▶ [Available data]:
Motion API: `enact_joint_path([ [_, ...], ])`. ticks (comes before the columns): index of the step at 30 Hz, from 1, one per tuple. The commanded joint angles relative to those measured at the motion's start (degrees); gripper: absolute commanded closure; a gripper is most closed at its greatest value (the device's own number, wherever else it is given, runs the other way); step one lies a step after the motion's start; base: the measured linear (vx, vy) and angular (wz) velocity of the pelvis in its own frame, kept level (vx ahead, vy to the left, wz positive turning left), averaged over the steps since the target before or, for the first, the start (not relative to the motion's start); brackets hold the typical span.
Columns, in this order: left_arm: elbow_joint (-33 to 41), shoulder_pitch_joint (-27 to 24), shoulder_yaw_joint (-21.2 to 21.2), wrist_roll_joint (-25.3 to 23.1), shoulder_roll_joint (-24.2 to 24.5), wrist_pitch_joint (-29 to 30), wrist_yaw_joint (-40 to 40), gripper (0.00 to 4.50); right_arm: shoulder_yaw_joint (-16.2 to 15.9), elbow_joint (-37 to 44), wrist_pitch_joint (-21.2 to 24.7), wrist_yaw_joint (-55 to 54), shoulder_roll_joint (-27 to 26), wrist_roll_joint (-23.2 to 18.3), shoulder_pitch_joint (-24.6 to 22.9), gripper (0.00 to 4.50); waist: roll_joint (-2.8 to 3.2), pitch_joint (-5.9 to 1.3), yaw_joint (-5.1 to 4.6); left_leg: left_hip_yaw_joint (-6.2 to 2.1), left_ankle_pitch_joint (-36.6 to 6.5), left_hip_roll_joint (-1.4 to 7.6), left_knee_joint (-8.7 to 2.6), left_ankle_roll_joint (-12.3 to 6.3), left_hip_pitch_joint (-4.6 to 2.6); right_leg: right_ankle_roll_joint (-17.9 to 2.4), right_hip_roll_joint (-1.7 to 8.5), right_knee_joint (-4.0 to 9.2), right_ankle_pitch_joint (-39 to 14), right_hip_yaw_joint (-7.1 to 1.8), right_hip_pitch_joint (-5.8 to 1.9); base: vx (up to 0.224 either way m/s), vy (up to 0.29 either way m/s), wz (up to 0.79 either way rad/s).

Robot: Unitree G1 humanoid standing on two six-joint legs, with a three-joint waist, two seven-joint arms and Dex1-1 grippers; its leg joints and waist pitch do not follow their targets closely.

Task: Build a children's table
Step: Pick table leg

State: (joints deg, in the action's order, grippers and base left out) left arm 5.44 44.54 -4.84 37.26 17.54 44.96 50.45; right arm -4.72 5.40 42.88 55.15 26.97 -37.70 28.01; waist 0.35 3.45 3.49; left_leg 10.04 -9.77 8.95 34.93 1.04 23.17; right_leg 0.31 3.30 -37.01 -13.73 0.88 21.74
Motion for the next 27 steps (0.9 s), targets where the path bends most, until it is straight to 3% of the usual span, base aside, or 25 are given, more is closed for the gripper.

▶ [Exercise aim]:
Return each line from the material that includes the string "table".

▶ [Response below]:
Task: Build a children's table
Step: Pick table leg

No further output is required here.